Possessing insufficient minesweepers to protect U.S. harbors and
bays as the threat of war in Europe spread, in the winter of
1939-40 the Navy began purchasing fishing vessels and modifying
them to combat mines. One of them, Condor (AMc-14), first sighted
the Japanese Type-A midget submarine that destroyer Ward (DD-139)
sank on December 7, 1941 with the first shots fired by American
forces during World War II. She would be one of six coastal
minesweepers to receive a battle star. From boat- and shipyards
across America came the largest production run of any World War II
warship, 561 scrappy little 136-foot wooden-hulled vessels
characterized by Arnold Lott in Most Dangerous Sea as
"belligerent-looking yachts wearing grey paint." Although their
designers envisioned that they would operate primarily in the
vicinity of yards or bases, the YMSs (too numerous to be given
names) would see action in every theater of war, earning almost 700
battle stars, twenty-one Presidential Unit Citations, and fifteen
Navy Unit Commendations. YMSs were present in the North African
campaign, in Sicily, at Anzio, Salerno, and elsewhere in Italy, and
swept ahead of invasion forces at Normandy and in Southern France.

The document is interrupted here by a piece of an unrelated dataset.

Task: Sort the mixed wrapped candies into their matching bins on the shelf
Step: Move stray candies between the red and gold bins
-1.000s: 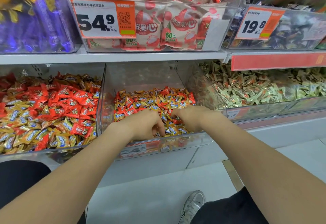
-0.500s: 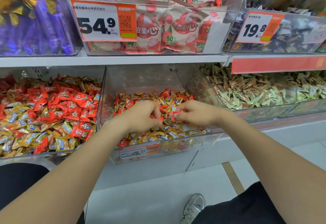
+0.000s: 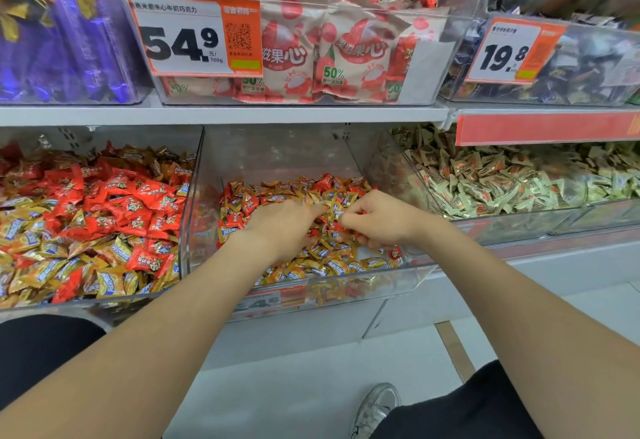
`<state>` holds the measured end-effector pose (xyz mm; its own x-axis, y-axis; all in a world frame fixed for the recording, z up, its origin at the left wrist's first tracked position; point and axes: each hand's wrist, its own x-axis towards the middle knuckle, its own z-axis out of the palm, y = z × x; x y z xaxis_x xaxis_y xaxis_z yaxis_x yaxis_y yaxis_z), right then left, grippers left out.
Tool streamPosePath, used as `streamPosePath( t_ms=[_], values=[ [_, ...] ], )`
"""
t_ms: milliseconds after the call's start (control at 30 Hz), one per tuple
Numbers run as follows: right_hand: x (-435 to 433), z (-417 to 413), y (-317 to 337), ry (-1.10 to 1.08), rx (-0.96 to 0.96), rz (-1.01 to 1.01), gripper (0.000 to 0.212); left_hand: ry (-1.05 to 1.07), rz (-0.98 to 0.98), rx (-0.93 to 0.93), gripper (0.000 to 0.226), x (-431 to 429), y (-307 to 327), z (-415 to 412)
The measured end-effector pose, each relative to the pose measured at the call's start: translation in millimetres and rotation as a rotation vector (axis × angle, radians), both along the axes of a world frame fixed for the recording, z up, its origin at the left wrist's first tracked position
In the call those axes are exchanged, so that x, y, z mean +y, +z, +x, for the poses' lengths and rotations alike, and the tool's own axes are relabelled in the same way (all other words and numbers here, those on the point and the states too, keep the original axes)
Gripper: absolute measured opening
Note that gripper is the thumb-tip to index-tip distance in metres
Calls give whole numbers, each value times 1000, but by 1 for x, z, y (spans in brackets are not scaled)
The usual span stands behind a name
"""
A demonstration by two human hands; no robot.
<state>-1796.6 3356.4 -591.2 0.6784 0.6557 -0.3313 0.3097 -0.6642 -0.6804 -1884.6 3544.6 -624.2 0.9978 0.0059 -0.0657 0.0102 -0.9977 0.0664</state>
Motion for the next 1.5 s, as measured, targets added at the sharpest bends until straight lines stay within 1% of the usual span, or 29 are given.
streamPosePath(
  t_ms=[100, 167, 233, 333, 433, 500, 567, 600, 633, 700, 767, 800, 867, 933, 1000, 1067, 1133, 1233, 1333, 1367, 1400, 1467, 1500],
  values=[
    [1, -2, 0, 0, 67, 13, 25, 44, 74, -31, 58, 1, 0, 7],
    [1, -1, 1, -48, 82, 42, 27, 71, 95, -17, 58, 3, 0, 7],
    [2, 1, 3, -106, 76, 65, 30, 80, 88, 5, 55, 2, -1, 7],
    [1, 4, 4, -164, 17, 57, 35, 97, 49, -4, 47, 0, 0, 5],
    [3, 4, 5, -154, -55, 42, 35, 112, 42, -22, 38, 3, 4, 1],
    [7, 3, 6, -107, -112, 30, 34, 129, 9, -4, 41, 7, 3, -5],
    [12, 1, 4, -41, -163, 17, 26, 138, -125, -9, 46, 12, 4, -11],
    [15, -1, 4, 3, -163, 19, 20, 129, -229, -31, 45, 13, 7, -14],
    [17, -4, 5, 55, -138, 29, 18, 109, -345, -60, 41, 13, 11, -18],
    [21, -11, 8, 139, -42, 49, 19, 83, -544, -96, 26, 15, 21, -25],
    [24, -18, 14, 136, 62, 80, 21, 110, -658, -127, 11, 17, 29, -34],
    [26, -22, 17, 104, 133, 113, 25, 132, -685, -158, 9, 19, 31, -38],
    [30, -28, 19, 39, 286, 180, 37, 147, -679, -222, 10, 19, 32, -45],
    [36, -35, 18, 18, 385, 185, 42, 152, -660, -275, 11, 14, 33, -53],
    [42, -44, 17, 24, 441, 183, 39, 146, -595, -320, 12, 11, 34, -60],
    [49, -50, 18, -9, 470, 212, 34, 125, -502, -308, 20, 13, 36, -66],
    [55, -49, 19, -49, 446, 229, 32, 159, -405, -281, 27, 17, 40, -71],
    [62, -43, 20, -89, 325, 199, 32, 199, -309, -247, 35, 21, 46, -79],
    [64, -41, 28, -102, 150, 162, 28, 198, -299, -154, 60, 19, 54, -87],
    [64, -41, 32, -113, 127, 194, 26, 189, -279, -162, 59, 19, 55, -88],
    [64, -42, 37, -124, 135, 249, 25, 181, -265, -202, 50, 20, 56, -89],
    [68, -47, 47, -130, 254, 387, 22, 195, -266, -326, 24, 24, 63, -91],
    [73, -52, 50, -128, 347, 449, 21, 215, -307, -391, 22, 27, 68, -94]
  ],
)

In the Pacific, they operated in the Marshall Islands, New Guinea,
Solomons, Treasury Island, Gilbert Islands, New Britain, Admiralty
Islands, Guam, Palau, Leyte, Luzon, Manila Bay, Iwo Jima, Southern
Philippines, Okinawa, and Borneo. Following the war, they cleared
mines from the East China Sea, Yangtze River approaches, and
throughout Japanese waters, and their activities gave rise to the
proud slogan of the mine force: "Where the Fleet Goes, We've Been."
During the Korean War, a mere sixteen auxiliary motor minesweepers
(former YMSs) performed the bulk of mine clearance, often while
inside the range of enemy coastal artillery, necessary for larger
naval vessels to close the coast to support operations ashore.
Garnering collectively 124 battle stars, seven Presidential Unit
Citations, and seven Navy Unit Commendations, the men aboard these
ships were then, and remain to date, the most highly decorated
crews of minesweepers in the history of the U.S. Navy.